▶ _Goal of the exercise_:
Using the records below, quote only the span that opens with the line containing "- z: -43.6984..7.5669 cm" and closes with the line containing "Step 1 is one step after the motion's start", exactly and inclusively.

━━ Exercise materials ━━

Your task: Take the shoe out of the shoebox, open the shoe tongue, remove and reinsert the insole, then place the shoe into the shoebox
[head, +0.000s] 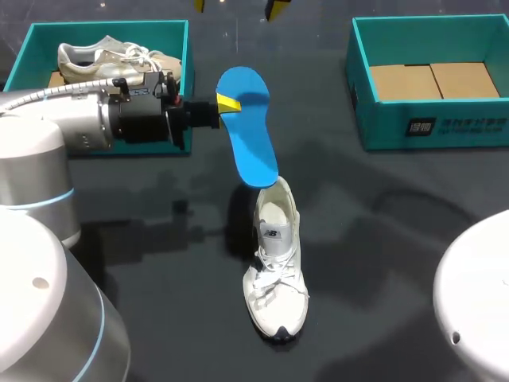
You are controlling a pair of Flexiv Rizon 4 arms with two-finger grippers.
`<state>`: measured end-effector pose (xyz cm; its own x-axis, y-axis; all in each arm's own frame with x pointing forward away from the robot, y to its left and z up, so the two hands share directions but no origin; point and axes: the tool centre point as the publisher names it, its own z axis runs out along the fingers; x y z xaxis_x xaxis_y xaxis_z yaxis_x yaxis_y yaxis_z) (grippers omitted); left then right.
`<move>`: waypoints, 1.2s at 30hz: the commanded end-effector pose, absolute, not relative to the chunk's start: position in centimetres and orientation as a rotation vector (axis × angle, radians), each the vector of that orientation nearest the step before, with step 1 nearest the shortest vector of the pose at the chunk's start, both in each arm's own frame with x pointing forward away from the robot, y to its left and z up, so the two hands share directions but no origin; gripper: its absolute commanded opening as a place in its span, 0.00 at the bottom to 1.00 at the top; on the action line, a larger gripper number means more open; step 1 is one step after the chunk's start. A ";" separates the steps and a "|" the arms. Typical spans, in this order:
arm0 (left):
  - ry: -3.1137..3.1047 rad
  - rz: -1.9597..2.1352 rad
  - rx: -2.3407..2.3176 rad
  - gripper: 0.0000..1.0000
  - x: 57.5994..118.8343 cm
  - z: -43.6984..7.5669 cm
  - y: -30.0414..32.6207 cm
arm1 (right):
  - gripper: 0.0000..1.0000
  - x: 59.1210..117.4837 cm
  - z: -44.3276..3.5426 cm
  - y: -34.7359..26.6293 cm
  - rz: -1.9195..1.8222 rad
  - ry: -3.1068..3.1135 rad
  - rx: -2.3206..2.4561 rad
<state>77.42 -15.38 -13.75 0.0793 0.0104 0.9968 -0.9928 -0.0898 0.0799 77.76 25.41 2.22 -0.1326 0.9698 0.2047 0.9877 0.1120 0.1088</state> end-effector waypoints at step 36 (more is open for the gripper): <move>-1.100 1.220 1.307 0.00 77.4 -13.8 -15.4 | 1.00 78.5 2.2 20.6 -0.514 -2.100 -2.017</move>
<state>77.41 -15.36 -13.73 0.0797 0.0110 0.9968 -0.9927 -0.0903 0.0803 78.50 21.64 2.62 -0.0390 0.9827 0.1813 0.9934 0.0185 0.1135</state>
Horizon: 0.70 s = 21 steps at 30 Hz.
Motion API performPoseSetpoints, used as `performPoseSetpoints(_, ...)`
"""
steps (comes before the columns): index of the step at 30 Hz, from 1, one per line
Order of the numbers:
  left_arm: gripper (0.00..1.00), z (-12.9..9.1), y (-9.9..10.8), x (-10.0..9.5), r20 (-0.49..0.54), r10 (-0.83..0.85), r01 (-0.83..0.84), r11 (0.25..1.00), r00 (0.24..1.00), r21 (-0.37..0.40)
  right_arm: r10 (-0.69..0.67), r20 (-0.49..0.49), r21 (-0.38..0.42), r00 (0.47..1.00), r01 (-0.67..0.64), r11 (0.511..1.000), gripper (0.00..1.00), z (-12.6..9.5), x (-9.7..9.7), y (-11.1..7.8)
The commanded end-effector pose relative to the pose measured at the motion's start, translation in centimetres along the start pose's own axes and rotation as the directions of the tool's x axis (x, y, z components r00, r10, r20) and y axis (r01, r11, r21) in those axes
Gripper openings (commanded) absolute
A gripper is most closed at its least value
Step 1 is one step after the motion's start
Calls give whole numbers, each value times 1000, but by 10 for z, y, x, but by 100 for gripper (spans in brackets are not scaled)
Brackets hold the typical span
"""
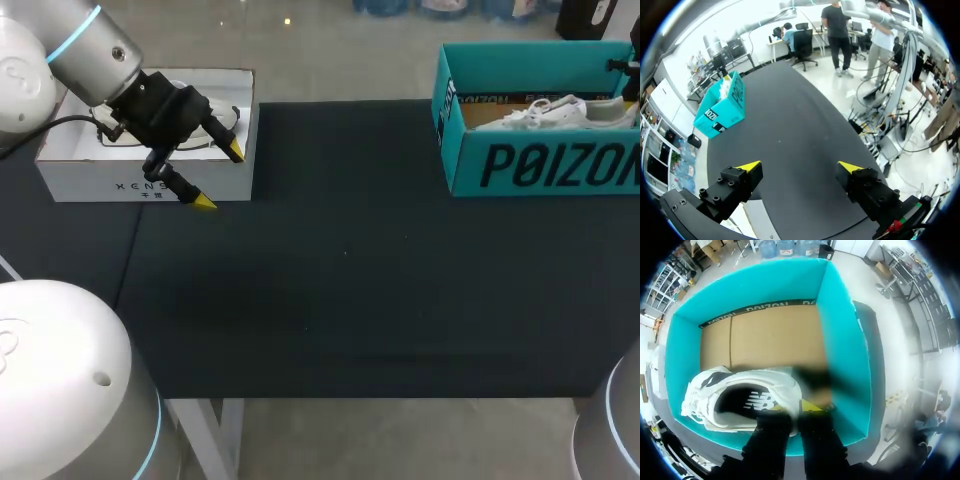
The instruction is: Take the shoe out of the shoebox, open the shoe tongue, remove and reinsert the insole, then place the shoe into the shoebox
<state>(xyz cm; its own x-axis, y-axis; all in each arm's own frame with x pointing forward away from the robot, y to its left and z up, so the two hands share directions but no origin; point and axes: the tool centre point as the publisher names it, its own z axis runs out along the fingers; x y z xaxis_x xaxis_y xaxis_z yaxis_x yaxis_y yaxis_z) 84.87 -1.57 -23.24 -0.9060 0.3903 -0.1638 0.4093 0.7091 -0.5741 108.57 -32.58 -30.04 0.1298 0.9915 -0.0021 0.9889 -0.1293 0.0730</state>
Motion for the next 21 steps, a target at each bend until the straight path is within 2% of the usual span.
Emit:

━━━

▶ _Solution for this exercise_:
  - z: -43.6984..7.5669 cm
  - y: -30.0414..32.6207 cm
arm1 (right):
  - gripper: 0.0000..1.0000
  - x: 59.1210..117.4837 cm
  - z: -44.3276..3.5426 cm
  - y: -34.7359..26.6293 cm
  - rz: -1.9195..1.8222 rad
  - ry: -3.1068..3.1135 rad
  - rx: -2.3206..2.4561 rad
<state>77.42 -15.38 -13.75 0.0793 0.0104 0.9968 -0.9928 -0.0898 0.0799 77.76 25.41 2.22 -0.1326 0.9698 0.2047 0.9877 0.1120 0.1088</state> end-effector waypoints at step 36 (more is open for the gripper): <move>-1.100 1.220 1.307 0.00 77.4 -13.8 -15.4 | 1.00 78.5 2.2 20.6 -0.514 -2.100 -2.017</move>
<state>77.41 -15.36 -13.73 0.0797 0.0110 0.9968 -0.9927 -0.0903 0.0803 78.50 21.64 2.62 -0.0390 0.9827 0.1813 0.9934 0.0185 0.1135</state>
Horizon: 0.70 s = 21 steps at 30 Hz.
Motion API performPoseSetpoints, used as `performPoseSetpoints(_, ...)`
"""
steps (comes before the columns): index of the step at 30 Hz, from 1, one per line
Order of the numbers:
  left_arm: gripper (0.00..1.00), z (-12.9..9.1), y (-9.9..10.8), x (-10.0..9.5), r20 (-0.49..0.54), r10 (-0.83..0.85), r01 (-0.83..0.84), r11 (0.25..1.00), r00 (0.24..1.00), r21 (-0.37..0.40)
  right_arm: r10 (-0.69..0.67), r20 (-0.49..0.49), r21 (-0.38..0.42), r00 (0.47..1.00), r01 (-0.67..0.64), r11 (0.511..1.000), gripper (0.00..1.00), z (-12.6..9.5), x (-9.7..9.7), y (-11.1..7.8)
The commanded end-effector pose relative to the pose measured at the motion's start, translation in centimetres along the start pose's own axes and rotation as the directions of the tool's x axis (x, y, z components r00, r10, r20) and y axis (r01, r11, r21) in those axes
Gripper openings (commanded) absolute
A gripper is most closed at its least value
Step 1 is one step after the motion's start

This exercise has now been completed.